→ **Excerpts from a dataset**
*****

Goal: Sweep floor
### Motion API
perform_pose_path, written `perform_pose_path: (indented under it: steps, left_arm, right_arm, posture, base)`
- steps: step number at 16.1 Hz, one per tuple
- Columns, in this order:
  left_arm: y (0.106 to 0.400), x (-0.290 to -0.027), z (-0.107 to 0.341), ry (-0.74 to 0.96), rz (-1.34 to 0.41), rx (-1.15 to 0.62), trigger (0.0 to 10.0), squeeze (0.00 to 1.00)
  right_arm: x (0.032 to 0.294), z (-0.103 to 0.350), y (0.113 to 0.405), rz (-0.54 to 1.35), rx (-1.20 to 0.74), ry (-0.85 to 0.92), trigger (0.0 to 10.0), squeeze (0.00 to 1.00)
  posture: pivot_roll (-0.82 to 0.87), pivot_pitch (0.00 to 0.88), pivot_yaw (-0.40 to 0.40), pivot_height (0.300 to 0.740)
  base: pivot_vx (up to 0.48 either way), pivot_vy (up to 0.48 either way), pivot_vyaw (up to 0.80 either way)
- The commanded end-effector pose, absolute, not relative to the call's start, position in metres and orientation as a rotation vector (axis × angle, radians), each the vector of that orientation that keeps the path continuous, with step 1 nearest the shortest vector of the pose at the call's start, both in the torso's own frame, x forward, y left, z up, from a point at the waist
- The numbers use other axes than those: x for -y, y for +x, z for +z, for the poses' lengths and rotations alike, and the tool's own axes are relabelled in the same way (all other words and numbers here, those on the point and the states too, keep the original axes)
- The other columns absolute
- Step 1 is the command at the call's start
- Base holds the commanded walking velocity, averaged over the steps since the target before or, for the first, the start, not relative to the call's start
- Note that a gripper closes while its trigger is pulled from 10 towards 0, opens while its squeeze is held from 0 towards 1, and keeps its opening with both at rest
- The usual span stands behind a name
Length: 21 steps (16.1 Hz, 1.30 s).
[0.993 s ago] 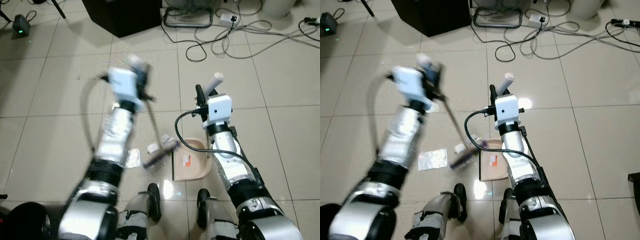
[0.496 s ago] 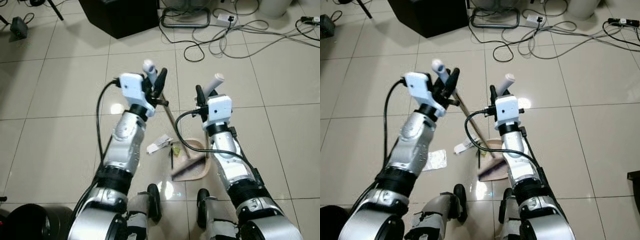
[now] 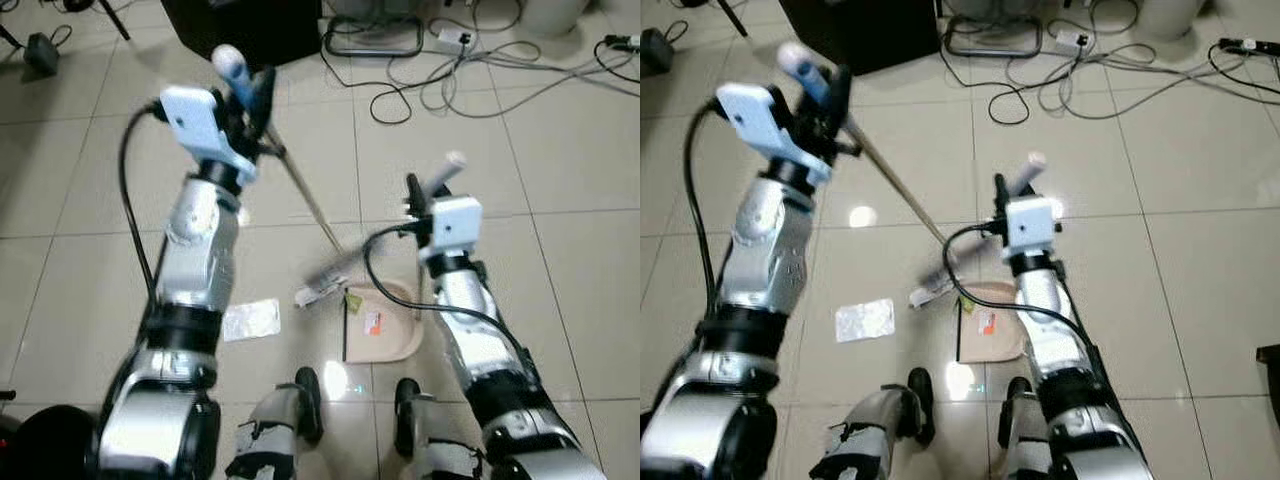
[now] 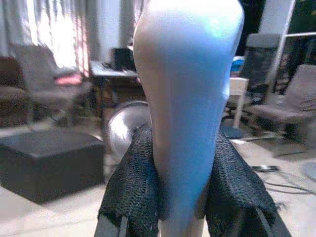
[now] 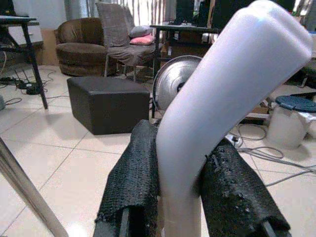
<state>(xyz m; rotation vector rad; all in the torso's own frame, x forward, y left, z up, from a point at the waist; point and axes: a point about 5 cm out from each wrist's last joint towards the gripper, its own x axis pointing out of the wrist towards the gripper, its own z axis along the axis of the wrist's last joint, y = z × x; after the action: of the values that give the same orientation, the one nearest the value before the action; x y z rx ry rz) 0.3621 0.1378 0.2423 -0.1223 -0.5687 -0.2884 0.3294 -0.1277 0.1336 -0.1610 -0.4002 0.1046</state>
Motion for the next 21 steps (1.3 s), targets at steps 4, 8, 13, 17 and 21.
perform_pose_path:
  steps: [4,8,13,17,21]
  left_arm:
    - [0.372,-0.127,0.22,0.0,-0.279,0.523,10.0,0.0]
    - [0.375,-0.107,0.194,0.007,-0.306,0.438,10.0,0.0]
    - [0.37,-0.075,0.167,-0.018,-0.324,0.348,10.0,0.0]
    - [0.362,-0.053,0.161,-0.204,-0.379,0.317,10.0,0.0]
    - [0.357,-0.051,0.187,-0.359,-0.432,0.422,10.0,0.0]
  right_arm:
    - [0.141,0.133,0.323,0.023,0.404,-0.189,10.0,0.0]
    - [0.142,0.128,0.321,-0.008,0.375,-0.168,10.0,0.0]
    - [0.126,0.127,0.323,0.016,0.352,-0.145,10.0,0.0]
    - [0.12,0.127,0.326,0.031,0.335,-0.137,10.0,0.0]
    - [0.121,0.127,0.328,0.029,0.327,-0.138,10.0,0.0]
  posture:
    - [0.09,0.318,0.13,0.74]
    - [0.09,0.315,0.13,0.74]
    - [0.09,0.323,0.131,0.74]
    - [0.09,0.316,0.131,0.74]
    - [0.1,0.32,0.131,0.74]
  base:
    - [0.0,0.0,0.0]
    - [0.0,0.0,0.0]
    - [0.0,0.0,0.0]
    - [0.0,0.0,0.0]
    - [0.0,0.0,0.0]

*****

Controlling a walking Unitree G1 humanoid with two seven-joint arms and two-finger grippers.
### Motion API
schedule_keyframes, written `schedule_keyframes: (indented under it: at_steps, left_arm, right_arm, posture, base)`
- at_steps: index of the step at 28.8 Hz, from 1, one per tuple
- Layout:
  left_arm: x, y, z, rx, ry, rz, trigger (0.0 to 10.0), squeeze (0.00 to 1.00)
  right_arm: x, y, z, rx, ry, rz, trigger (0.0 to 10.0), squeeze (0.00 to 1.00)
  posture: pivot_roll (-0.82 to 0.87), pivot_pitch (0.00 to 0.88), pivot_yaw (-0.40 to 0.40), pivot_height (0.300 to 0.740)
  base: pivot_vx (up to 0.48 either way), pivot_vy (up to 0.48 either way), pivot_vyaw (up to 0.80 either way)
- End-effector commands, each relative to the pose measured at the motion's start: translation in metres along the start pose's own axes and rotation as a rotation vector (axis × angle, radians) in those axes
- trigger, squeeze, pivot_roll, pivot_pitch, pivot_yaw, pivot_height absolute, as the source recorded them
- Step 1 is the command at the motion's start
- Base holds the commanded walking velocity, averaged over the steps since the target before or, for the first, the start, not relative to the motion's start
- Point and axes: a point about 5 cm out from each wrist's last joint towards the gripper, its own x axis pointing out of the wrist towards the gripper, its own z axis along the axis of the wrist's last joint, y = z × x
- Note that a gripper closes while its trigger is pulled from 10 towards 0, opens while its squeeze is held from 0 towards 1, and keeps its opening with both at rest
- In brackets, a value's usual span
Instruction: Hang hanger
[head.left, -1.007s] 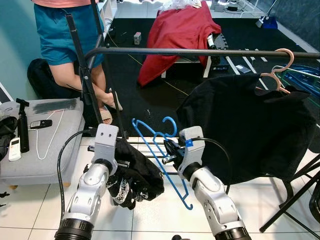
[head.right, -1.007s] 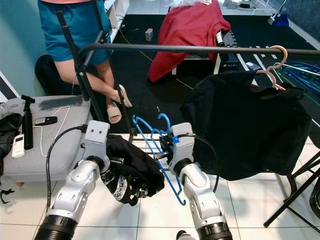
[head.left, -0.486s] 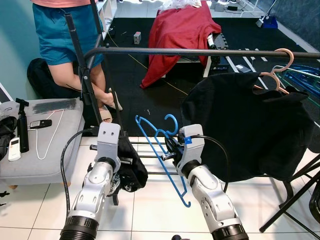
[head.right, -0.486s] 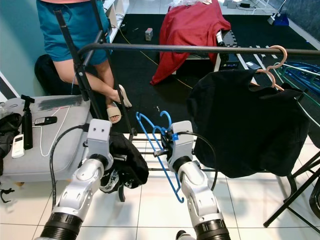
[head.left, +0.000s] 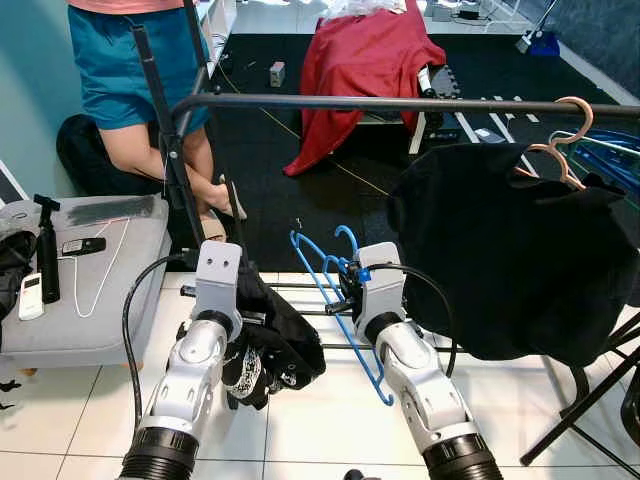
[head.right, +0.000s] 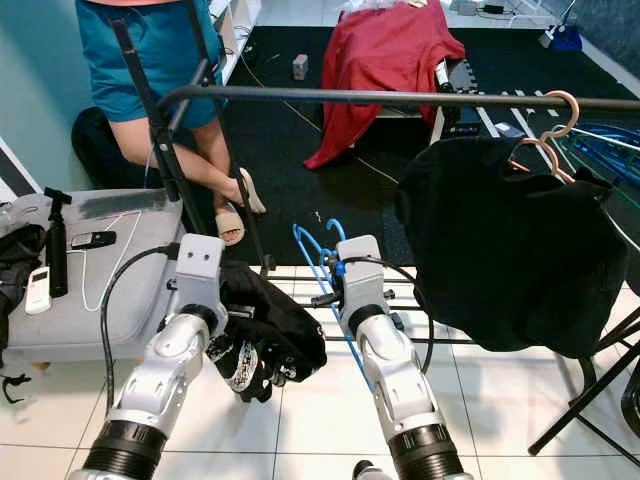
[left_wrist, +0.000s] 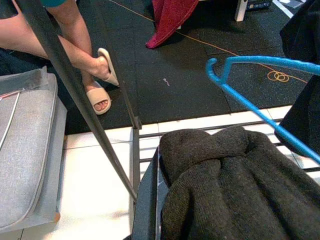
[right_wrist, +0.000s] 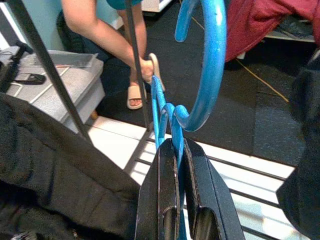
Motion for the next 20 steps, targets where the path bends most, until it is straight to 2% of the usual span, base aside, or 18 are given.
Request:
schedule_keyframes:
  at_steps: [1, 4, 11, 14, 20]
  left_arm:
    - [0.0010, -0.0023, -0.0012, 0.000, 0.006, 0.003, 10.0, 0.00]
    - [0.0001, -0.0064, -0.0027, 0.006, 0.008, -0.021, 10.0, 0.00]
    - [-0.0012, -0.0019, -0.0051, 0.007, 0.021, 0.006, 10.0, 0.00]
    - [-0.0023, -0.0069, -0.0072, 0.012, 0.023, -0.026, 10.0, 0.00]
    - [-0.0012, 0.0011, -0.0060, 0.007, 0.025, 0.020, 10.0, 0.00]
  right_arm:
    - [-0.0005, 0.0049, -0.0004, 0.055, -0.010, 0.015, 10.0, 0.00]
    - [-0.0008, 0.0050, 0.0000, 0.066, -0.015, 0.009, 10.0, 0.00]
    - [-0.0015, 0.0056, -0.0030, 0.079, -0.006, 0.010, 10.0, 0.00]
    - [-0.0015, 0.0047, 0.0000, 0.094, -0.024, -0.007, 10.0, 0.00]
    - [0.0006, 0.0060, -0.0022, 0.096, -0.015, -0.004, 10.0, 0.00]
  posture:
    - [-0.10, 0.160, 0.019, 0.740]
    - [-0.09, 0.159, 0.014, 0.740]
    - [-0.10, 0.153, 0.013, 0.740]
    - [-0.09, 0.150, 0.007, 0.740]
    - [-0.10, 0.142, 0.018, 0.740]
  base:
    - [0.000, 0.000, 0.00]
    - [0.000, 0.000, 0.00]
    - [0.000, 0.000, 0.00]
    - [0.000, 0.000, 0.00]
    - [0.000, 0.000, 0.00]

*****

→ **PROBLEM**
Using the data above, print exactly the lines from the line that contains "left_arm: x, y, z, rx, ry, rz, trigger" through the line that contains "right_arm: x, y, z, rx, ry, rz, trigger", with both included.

→ **WRITTEN REPLY**
  left_arm: x, y, z, rx, ry, rz, trigger (0.0 to 10.0), squeeze (0.00 to 1.00)
  right_arm: x, y, z, rx, ry, rz, trigger (0.0 to 10.0), squeeze (0.00 to 1.00)

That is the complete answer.